**What is required:** Using the records below, copy exactly the part that opens with the line holding "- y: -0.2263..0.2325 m" and closes with the line holding "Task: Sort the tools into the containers", minus the pictures.

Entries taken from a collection
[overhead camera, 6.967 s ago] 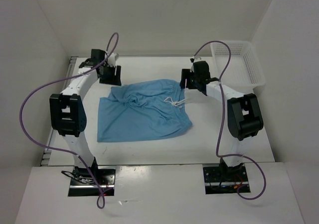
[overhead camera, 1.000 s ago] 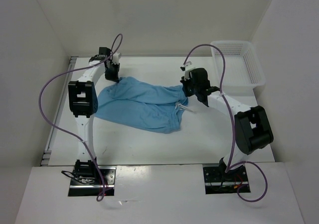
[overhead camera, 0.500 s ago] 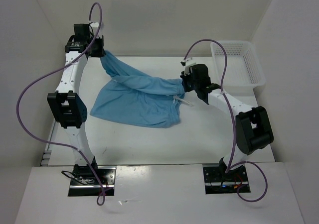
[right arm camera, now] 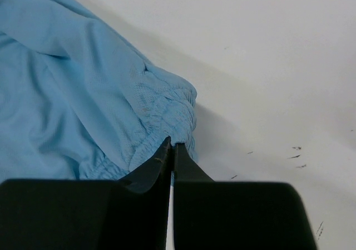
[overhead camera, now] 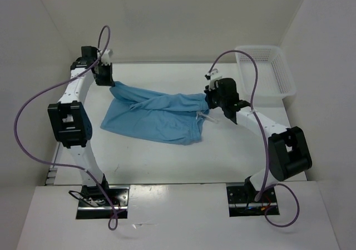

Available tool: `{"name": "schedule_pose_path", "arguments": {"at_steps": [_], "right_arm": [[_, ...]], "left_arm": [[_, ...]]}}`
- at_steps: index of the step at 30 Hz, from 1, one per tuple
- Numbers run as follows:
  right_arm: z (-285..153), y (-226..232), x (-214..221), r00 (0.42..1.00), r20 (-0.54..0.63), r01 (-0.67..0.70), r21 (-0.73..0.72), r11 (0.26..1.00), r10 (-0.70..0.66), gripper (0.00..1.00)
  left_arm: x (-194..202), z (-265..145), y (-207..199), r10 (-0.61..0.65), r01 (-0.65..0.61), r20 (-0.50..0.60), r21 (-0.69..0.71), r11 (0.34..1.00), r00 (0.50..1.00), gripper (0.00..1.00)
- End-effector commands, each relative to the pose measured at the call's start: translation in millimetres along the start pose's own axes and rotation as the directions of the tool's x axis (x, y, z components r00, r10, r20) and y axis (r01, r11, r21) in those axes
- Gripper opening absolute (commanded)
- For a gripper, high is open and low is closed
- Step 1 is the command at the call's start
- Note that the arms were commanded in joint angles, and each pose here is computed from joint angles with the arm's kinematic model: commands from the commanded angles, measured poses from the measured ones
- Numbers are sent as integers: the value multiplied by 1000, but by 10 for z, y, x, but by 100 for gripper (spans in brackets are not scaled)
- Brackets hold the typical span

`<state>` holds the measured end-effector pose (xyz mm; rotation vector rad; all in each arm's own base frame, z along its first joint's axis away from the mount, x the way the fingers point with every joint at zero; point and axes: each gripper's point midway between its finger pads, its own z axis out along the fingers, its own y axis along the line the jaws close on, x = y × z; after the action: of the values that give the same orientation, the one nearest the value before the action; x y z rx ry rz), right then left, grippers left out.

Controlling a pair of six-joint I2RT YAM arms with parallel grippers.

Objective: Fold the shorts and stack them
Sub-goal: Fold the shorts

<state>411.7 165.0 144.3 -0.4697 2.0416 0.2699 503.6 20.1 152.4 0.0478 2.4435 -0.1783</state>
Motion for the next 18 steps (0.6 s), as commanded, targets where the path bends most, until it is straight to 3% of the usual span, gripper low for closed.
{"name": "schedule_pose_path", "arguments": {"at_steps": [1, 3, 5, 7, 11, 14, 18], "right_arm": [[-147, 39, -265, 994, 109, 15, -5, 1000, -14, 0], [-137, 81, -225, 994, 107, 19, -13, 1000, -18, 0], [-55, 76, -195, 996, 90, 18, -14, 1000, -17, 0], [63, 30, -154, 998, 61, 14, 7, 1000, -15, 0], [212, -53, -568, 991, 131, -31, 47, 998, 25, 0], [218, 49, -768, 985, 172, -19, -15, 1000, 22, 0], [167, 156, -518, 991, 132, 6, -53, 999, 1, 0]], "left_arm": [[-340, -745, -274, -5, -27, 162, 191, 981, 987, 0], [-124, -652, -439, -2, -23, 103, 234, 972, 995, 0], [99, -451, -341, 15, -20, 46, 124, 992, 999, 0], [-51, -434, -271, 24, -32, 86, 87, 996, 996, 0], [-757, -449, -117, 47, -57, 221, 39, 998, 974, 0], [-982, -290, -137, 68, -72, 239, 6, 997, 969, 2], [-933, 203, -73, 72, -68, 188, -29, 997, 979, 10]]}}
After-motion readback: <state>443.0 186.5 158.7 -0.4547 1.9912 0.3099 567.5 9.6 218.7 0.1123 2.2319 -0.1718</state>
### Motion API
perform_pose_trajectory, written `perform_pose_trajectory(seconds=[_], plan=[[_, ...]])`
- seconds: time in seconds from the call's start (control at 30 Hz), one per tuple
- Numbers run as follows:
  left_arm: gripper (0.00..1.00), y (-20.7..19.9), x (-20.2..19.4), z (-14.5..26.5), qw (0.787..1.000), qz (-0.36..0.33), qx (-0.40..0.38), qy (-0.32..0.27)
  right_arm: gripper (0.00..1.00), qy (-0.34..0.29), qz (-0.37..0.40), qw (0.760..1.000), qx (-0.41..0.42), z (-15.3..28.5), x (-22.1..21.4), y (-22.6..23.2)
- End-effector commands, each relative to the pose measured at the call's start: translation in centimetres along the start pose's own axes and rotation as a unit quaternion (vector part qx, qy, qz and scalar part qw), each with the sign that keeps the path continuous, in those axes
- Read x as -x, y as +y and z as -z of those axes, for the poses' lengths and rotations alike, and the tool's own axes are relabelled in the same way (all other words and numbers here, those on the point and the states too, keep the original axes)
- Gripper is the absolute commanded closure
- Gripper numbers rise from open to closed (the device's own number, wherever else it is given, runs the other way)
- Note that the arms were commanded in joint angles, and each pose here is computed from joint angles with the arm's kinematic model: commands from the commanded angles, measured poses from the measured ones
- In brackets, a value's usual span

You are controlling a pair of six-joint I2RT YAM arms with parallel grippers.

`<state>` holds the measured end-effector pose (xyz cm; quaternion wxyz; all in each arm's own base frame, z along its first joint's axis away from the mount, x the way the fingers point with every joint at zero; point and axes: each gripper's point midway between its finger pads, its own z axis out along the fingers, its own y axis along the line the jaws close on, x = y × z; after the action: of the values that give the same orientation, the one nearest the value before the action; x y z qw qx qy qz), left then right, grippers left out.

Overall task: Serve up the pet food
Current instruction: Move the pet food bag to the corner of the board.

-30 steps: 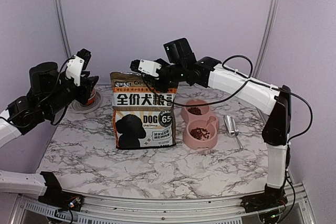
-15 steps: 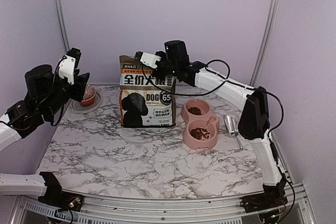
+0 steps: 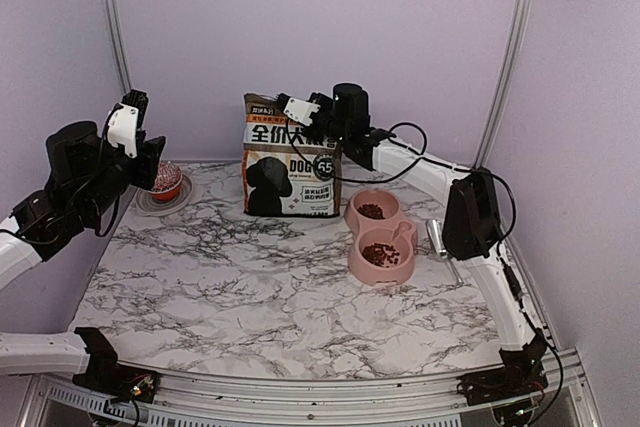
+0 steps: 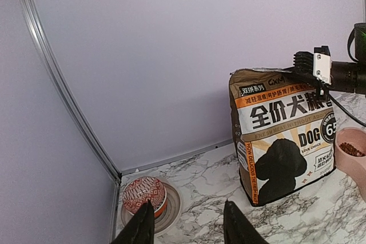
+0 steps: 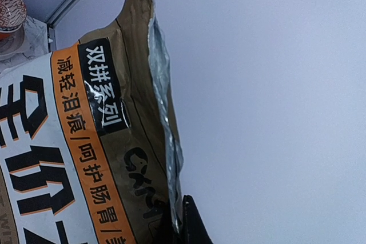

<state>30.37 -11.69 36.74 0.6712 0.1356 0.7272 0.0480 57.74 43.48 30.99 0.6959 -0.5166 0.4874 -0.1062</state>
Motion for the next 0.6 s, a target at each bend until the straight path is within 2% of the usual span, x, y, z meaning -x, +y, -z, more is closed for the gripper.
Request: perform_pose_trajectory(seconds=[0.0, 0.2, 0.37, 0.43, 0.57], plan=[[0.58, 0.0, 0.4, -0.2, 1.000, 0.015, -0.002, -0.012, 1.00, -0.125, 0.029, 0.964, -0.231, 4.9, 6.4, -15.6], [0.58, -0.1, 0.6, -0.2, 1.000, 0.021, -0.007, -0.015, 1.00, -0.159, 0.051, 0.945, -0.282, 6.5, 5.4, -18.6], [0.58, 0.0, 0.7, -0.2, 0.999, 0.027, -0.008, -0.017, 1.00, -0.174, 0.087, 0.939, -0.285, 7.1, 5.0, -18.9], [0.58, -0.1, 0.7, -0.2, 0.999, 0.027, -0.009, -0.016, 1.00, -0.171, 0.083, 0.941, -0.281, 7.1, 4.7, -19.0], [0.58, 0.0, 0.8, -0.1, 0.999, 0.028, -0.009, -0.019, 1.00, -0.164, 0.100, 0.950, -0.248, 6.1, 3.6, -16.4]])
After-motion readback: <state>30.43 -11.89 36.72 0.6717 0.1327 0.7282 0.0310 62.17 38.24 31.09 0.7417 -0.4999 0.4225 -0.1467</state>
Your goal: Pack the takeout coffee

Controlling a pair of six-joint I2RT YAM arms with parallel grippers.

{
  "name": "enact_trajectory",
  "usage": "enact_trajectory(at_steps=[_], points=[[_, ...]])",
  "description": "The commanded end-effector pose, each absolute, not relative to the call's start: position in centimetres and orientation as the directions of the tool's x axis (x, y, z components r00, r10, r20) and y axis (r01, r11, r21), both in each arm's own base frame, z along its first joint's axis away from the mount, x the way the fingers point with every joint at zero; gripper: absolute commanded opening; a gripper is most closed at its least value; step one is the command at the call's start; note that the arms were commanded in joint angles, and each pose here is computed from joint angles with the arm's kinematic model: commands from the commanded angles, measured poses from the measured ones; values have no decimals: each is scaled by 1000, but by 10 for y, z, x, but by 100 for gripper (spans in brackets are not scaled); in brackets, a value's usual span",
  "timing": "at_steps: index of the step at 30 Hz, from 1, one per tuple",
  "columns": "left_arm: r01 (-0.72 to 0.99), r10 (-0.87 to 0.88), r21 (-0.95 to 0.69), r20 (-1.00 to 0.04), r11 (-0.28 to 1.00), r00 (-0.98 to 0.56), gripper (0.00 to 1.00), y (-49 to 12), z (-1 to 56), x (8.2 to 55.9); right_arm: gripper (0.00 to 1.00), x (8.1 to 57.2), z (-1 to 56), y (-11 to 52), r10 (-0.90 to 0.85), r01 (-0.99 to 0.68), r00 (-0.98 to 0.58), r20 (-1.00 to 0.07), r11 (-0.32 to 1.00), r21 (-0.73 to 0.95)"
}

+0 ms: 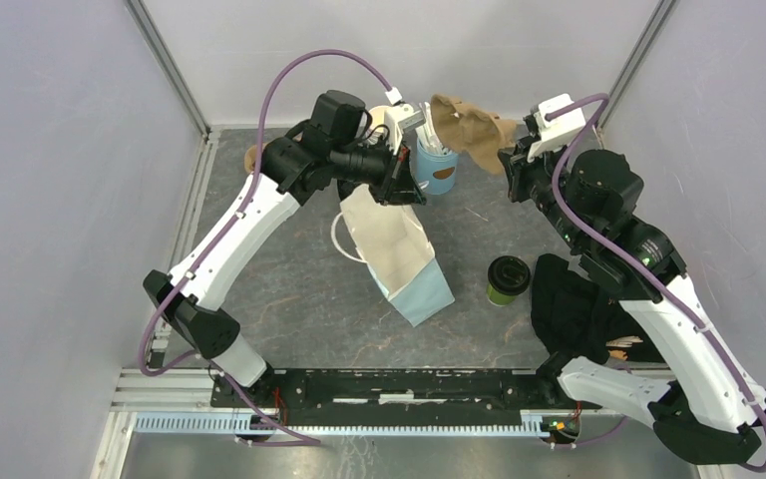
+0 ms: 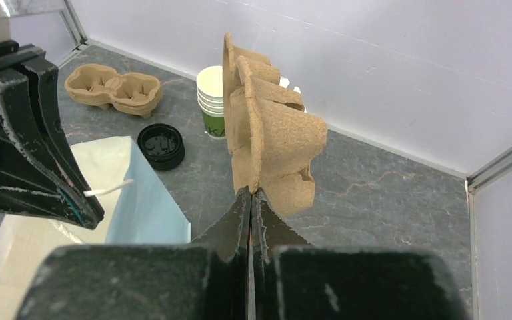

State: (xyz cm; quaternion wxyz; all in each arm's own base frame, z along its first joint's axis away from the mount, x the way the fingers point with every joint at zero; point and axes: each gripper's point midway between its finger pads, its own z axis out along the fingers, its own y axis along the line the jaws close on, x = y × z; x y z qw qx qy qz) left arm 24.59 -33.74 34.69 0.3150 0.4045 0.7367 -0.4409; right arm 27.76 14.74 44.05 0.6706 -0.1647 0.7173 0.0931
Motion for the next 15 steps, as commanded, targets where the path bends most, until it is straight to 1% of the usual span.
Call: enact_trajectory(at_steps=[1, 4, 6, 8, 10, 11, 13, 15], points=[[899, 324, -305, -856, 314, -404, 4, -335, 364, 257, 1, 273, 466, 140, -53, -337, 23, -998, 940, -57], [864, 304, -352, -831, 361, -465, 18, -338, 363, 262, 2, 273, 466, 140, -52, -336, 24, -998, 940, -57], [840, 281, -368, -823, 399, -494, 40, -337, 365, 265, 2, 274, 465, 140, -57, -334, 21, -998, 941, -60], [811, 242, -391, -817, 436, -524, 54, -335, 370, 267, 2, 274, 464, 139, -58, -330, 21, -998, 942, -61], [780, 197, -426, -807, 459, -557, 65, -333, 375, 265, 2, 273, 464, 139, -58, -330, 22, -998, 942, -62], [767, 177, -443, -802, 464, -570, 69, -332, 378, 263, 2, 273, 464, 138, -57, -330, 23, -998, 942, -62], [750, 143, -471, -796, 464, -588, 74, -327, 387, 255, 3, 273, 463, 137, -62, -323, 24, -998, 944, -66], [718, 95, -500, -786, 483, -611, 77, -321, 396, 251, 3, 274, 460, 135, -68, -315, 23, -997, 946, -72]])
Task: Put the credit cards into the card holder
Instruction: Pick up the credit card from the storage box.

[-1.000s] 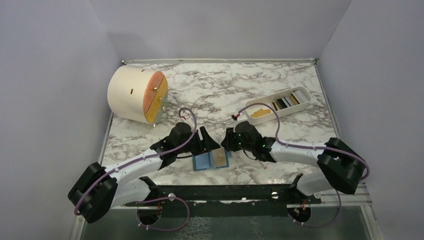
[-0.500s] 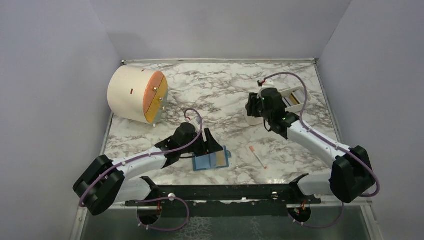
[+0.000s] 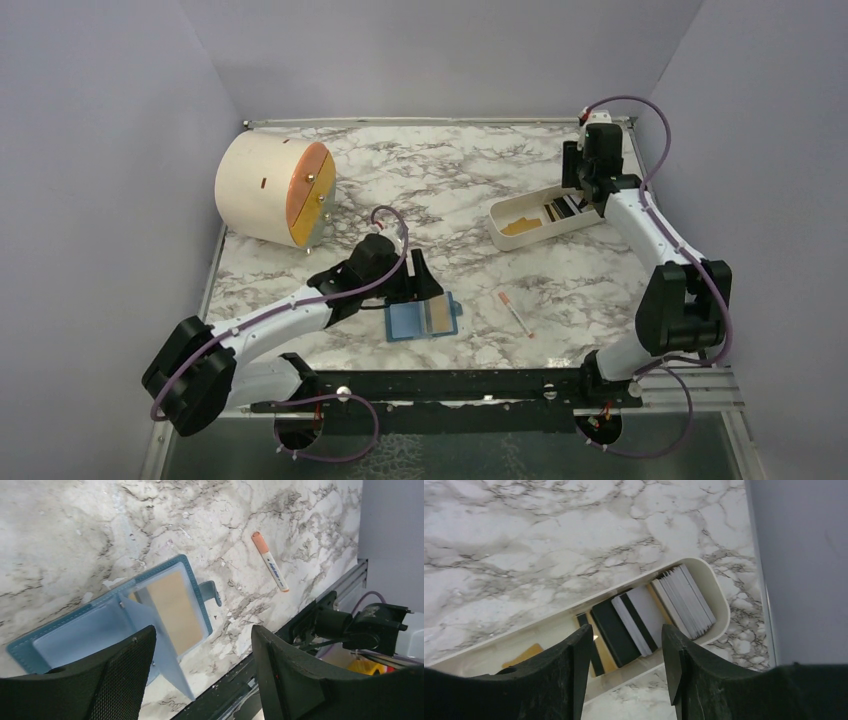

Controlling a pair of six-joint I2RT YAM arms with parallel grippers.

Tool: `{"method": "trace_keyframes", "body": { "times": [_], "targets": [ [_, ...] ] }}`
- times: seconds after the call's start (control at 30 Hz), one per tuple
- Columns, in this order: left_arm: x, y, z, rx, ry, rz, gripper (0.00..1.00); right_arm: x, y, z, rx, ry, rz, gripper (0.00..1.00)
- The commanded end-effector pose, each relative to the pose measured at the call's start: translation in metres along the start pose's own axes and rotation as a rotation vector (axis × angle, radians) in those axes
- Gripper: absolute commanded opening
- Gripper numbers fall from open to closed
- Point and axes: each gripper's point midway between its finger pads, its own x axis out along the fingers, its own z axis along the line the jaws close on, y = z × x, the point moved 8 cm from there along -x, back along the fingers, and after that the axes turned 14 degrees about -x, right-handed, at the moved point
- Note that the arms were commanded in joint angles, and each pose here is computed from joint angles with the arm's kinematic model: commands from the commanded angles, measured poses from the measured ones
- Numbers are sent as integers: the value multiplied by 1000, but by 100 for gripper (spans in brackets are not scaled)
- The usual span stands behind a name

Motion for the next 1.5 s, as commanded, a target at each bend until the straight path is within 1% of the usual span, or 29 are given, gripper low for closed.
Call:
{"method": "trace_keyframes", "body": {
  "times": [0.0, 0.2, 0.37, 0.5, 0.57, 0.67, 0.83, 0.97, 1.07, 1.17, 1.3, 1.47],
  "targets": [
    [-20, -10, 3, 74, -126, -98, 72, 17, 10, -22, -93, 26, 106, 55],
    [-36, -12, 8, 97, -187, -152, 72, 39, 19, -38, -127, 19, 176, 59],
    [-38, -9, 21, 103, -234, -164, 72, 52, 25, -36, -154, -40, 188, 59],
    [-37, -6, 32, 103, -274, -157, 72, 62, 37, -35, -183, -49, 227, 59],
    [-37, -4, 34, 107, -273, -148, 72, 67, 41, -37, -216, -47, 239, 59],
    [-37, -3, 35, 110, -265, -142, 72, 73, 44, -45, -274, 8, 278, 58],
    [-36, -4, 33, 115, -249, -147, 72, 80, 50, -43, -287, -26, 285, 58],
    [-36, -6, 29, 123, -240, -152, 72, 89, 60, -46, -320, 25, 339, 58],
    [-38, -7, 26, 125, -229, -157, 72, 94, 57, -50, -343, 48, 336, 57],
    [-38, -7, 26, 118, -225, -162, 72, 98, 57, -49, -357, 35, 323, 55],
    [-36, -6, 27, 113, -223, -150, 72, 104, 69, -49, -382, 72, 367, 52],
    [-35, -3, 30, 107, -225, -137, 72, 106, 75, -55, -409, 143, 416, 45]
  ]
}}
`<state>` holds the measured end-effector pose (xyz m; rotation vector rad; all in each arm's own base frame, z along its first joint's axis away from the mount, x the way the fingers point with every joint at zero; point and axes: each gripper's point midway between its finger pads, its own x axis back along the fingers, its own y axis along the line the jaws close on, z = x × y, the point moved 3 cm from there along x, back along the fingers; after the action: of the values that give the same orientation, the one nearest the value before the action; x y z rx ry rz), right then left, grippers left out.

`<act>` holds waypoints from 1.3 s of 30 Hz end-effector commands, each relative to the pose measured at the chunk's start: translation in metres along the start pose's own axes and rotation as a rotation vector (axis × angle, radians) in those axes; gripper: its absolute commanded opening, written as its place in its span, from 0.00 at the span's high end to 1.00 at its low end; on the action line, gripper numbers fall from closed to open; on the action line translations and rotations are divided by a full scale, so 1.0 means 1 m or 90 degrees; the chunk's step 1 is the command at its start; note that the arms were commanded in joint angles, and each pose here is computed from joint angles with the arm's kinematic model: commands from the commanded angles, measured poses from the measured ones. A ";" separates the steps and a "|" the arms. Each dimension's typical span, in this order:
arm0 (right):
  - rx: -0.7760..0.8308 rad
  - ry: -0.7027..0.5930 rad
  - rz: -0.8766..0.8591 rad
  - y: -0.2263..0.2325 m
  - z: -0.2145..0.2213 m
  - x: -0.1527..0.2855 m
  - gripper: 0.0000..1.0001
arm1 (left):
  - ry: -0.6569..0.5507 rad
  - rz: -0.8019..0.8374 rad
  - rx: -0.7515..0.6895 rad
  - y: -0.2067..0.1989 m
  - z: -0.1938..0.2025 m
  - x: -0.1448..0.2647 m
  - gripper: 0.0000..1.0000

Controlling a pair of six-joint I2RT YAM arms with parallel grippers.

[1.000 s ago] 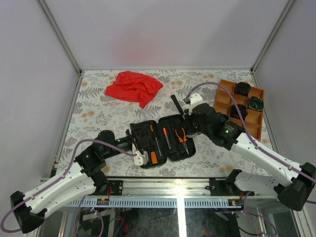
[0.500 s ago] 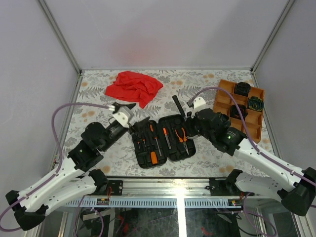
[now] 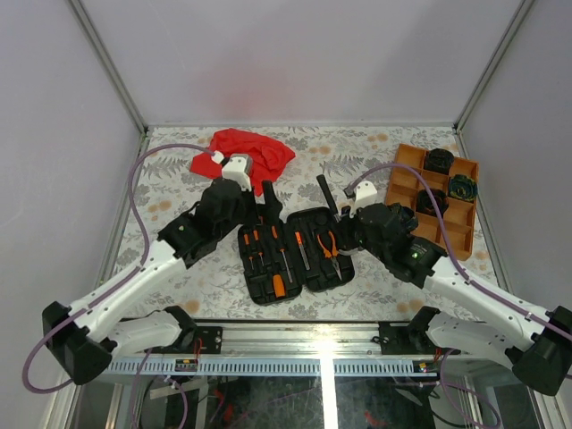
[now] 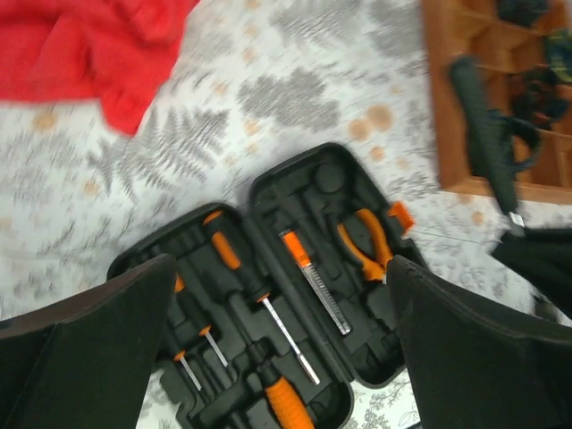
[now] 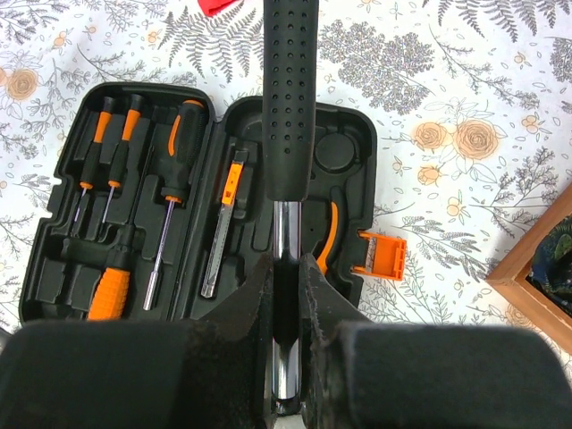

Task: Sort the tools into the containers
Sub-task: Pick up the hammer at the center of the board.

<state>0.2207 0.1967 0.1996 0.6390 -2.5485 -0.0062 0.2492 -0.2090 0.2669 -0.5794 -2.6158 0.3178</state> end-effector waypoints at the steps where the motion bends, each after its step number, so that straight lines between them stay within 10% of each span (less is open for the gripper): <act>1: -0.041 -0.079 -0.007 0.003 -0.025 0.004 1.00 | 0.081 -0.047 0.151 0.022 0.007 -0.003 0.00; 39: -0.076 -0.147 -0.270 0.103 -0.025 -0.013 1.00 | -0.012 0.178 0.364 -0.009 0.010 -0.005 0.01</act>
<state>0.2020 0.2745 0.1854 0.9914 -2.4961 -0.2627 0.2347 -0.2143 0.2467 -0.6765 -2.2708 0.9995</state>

**Result:**
  - y: -0.2263..0.2325 m
  - z: -0.2145..0.2213 m
  - x: -0.1527..0.2855 m
  - gripper: 0.0000..1.0001
arm1 (left):
  - ry: -0.6569..0.5507 rad
  - rz: -0.8019..0.8374 rad
  - rx: -0.7515..0.6895 rad
  - y: -0.2067..0.1989 m
  - z: -0.1938..0.2025 m
  - x: -0.1448..0.2647 m
  - gripper: 0.0000..1.0000

Controlling a pair of six-joint I2RT YAM arms with parallel grippers.

[1.000 s ago] 
[0.500 s ago] 
[now] 
[now] 
[now] 

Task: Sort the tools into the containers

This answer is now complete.